The article provides a general overview of the classification framework for medical devices.

SFDA Guidance on Safety for Use of Medical Devices: Overview

The Saudi Food and Drug Authority, a country’s regulatory agency in the field of healthcare products, has published a guidance document dedicated to classification rules and requirements to be followed to ensure the proper regulatory approach is applied.

The scope of the guidance covers, inter alia, the aspects related to the classification of medical devices intended to be marketed and used in the country.

The authority also reserves the right to make changes to the guidance, should such changes be reasonably necessary to reflect corresponding amendments to the underlying legislation.

Regulatory Background

The present guidance document issued by the SFDA is intended to provide a clear and accurate classification of various products subject to regulation under the applicable legislation.

The document aims to categorize products into specific groups each subject to distinct regulatory standards and processes. The scope of the guidance covers a wide variety of products.

For instance, the section “Animal General Care Products” focuses on grooming products intended for animals, such as soaps, shampoos, and products for tooth and ear care.

These products are primarily for cosmetic purposes, including cleaning, beautifying, or deodorizing animals.

The SFDA requires a clearance process for these items unless they contain medicinal ingredients. In such cases, they are classified as veterinary drugs due to their therapeutic properties.

FDA on assessing credibility of computational modelling2

Medical Device Classification: Key Points

The guidance also pays special attention to the regulatory status of products considered medical devices.

In particular, the document clarifies what constitutes a medical device, including instruments, apparatus, implements, machines, or related articles intended for specific medical use.

This section is vitally important for outlining the criteria for a product to be classified as a medical device and guides the process for obtaining marketing authorization for these devices, as detailed in the MDS-REQ1 document.

In-vitro diagnostic Medical Devices (IVDs)

IVDs are defined as products used for providing medical or diagnostic information through the examination of specimens from the human body.

This includes clinical diagnostics reagents, blood glucose meters, and their accessories. The document outlines the regulatory guidelines specific to IVDs and their accessories.

Laboratory Products for Non-Medical Purposes

The relevant part of the document addresses products intended for general laboratory use but not for medical or diagnostic purposes.
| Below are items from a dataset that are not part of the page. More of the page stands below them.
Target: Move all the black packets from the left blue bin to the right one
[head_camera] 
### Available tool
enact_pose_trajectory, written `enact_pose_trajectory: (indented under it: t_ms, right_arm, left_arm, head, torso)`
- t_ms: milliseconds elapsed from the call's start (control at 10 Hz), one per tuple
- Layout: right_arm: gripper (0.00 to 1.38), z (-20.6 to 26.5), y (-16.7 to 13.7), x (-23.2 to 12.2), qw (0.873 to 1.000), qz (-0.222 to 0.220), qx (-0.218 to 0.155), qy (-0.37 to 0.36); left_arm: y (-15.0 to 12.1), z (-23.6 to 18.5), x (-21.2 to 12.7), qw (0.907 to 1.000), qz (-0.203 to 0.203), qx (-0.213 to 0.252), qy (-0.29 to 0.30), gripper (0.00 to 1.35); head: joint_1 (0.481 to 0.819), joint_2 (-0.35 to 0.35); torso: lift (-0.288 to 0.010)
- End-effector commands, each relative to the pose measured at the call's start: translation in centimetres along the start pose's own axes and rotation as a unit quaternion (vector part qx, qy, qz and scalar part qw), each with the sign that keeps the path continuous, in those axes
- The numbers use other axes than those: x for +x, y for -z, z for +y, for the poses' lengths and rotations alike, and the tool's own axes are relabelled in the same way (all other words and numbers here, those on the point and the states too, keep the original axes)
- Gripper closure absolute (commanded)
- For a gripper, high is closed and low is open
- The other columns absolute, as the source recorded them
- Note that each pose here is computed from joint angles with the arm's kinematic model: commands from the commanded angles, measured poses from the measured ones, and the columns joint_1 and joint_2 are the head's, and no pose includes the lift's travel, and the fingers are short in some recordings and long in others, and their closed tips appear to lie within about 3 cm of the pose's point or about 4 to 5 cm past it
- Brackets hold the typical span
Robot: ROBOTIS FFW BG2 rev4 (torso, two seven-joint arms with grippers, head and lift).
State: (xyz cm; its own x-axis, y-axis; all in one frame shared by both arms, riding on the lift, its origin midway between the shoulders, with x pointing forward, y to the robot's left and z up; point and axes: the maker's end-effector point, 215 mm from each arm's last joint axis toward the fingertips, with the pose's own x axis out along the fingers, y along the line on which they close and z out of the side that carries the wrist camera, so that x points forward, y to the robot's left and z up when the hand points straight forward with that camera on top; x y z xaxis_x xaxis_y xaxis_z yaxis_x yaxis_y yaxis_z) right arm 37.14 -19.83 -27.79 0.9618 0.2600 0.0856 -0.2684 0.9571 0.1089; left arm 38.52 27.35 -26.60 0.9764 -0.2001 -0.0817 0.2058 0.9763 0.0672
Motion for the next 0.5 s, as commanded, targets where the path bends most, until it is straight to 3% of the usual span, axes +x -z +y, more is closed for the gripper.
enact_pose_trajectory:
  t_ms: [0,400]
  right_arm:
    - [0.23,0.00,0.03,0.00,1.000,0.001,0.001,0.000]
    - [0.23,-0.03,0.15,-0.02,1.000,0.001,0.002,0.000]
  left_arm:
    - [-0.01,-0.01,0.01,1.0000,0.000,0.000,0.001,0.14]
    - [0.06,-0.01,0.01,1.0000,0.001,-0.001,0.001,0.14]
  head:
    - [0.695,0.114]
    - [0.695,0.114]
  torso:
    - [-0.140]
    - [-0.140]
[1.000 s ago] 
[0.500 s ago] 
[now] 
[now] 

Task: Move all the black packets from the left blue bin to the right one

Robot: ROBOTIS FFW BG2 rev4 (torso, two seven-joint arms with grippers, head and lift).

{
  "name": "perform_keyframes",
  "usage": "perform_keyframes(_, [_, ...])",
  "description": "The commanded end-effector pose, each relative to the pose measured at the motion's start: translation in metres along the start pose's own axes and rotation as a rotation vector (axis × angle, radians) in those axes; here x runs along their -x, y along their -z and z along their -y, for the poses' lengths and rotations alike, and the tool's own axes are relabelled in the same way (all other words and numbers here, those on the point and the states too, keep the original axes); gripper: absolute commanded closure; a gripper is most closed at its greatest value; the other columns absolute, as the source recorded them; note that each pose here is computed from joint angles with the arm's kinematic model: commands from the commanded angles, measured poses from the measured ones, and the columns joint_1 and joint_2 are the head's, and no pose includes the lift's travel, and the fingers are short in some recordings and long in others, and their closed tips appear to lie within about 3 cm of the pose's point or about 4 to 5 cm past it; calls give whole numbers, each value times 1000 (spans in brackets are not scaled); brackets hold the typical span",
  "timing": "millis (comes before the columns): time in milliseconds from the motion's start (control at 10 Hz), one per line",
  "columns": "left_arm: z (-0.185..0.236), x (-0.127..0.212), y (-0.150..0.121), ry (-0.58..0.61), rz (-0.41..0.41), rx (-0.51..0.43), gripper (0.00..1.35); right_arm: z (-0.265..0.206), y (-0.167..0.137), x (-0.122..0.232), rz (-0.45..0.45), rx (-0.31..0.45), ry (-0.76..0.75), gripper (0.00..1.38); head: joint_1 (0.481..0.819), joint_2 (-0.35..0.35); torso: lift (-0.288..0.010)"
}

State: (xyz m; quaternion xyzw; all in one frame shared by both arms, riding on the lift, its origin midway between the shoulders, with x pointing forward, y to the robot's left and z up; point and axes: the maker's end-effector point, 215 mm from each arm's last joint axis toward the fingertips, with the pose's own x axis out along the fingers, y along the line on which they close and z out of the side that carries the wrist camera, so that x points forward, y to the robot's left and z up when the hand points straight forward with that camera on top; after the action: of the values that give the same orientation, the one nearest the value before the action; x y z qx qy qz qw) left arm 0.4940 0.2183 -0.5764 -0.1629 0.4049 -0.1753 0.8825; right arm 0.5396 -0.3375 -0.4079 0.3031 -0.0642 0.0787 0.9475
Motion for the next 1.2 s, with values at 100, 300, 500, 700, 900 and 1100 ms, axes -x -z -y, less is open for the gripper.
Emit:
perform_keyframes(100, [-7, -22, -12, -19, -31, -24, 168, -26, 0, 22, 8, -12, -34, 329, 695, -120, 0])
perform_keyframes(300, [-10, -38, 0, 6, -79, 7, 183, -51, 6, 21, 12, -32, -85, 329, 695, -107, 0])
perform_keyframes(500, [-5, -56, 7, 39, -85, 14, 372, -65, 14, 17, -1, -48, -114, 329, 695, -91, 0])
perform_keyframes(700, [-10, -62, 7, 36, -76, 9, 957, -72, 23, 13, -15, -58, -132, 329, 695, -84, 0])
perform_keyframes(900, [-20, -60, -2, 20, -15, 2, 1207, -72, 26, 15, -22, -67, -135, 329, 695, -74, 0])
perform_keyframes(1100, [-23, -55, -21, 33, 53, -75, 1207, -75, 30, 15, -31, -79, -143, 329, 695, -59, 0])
These products are not regulated as IVDs.

However, if used in medical field institutions, they may require a Medical Device Importation License. This distinction is crucial for laboratory equipment and products.

Chemicals Used with/as Medical Devices

The document also discusses the regulatory considerations for chemicals used in the fabrication of medical devices or as part of a medical device.

This includes substances used in prostheses fabrication, calibration gases, and cleaning chemicals for medical devices, all subject to SFDA regulations.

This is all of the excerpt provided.